**What is being asked:** Please repeat all of the listing exactly.

**Data shown:**
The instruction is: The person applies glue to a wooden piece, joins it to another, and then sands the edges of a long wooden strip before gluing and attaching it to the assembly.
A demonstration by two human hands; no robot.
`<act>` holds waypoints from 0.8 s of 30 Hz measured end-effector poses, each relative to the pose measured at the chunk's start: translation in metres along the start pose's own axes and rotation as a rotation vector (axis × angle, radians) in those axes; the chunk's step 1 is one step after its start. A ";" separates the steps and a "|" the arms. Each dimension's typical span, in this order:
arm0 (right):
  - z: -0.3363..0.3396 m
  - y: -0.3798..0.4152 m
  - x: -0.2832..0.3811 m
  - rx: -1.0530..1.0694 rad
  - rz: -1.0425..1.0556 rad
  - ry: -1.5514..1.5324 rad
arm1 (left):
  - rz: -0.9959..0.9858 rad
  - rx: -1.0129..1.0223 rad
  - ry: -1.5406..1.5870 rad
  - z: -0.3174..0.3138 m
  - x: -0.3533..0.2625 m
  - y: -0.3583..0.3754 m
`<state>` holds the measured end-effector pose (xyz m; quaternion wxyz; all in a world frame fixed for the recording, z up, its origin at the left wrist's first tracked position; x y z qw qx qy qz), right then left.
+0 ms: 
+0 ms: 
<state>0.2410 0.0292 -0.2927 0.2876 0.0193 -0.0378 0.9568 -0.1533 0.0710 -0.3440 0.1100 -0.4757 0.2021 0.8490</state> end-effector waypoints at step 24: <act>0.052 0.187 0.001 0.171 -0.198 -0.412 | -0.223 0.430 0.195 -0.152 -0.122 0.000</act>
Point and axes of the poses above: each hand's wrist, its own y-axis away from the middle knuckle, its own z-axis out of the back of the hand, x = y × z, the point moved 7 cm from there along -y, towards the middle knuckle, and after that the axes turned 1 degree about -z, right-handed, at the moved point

**Task output:**
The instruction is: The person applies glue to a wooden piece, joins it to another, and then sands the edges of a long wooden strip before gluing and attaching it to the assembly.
A demonstration by two human hands; no robot.
`<act>` holds waypoints from 0.8 s of 30 Hz measured end-effector poses, each relative to the pose measured at the chunk's start: translation in metres along the start pose's own axes and rotation as a rotation vector (axis × angle, radians) in those axes; the chunk's step 1 is one step after its start. A ";" separates the steps and a "|" the arms. Each dimension's typical span, in this order:
arm0 (right):
  - z: -0.3363..0.3396 m
  - y: -0.3798..0.4152 m
  - x: -0.2832..0.3811 m
  - rx: -1.0530..1.0694 rad
  - rz: -1.0425..1.0556 rad
  - ry: -1.5514..1.5324 rad
arm1 (left):
  - rz: -0.9959..0.9858 rad
  - rx: -1.0129..1.0223 rad
  - ry: -1.5406..1.5870 rad
  - z: -0.3174..0.3138 m
  - x: -0.3533..0.2625 m
  - y: -0.3583..0.3754 m
`<state>` holds the measured end-effector pose (xyz m; quaternion wxyz; all in a world frame fixed for the recording, z up, its origin at the left wrist's first tracked position; x y z qw qx qy qz), right then left.
+0 ms: 
+0 ms: 
<state>0.2410 0.0292 -0.2927 0.2876 0.0193 -0.0378 0.9568 -0.1533 0.0710 -0.3440 0.1100 -0.4757 0.2021 0.8490</state> end-effector waypoints at step 24: <act>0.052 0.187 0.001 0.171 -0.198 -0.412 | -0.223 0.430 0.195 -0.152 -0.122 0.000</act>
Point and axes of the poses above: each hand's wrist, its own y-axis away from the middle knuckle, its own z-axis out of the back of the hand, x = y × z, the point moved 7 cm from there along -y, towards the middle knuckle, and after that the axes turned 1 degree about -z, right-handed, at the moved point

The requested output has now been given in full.